■ **What you will do**: Which lines of the data hold the word "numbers"? Copy all of them.

········

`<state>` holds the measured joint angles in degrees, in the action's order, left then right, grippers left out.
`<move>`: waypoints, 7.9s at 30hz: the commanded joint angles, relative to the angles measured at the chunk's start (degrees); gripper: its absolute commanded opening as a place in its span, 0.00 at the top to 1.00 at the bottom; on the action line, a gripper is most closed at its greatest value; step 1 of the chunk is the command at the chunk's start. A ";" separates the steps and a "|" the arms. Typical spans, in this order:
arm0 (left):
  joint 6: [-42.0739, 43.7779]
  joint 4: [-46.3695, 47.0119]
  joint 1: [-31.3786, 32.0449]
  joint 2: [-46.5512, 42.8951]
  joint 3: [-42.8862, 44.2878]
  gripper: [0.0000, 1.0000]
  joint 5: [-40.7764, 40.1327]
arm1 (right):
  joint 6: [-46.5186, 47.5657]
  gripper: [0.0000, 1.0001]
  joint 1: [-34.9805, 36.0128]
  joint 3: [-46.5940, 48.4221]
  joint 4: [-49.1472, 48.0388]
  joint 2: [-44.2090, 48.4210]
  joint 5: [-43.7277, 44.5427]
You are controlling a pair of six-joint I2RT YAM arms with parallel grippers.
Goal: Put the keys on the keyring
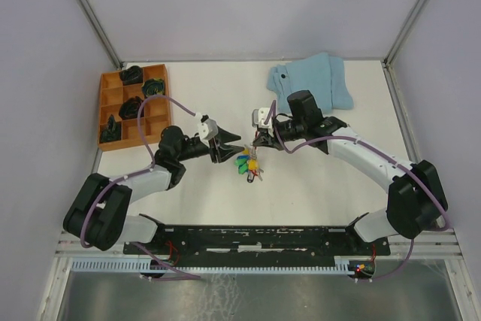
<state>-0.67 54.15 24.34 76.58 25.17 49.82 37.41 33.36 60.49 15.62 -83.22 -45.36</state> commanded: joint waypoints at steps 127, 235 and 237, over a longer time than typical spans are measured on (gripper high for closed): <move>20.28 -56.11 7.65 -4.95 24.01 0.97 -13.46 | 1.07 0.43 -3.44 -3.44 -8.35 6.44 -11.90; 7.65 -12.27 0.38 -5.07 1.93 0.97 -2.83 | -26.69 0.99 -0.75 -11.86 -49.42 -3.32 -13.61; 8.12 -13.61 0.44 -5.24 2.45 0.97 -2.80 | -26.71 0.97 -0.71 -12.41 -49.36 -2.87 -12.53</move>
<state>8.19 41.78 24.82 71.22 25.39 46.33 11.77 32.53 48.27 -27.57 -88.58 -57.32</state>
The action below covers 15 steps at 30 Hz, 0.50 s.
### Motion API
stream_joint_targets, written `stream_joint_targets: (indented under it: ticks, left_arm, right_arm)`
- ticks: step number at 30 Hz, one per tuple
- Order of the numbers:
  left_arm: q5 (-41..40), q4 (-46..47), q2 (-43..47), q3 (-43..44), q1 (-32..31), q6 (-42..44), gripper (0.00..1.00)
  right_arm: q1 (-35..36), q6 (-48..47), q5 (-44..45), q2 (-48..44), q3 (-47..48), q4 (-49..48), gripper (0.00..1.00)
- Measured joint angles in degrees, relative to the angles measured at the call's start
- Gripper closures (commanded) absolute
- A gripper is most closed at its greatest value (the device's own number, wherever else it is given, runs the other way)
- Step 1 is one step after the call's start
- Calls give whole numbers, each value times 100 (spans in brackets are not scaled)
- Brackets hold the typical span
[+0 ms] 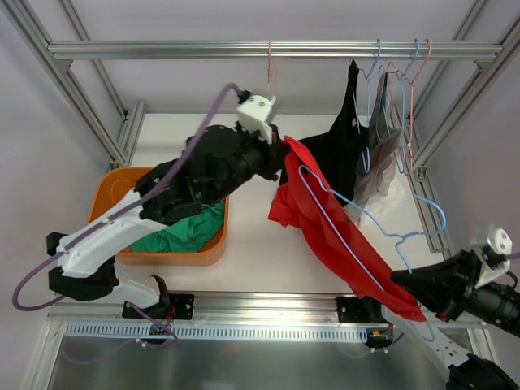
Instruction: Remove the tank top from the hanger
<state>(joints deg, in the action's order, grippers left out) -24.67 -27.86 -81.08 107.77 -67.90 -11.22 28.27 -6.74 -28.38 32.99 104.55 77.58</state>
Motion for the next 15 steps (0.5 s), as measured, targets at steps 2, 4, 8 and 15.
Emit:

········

■ **Final answer**:
- Order of the numbers:
- Calls give whole numbers, each value times 100 (spans in brackets are not scaled)

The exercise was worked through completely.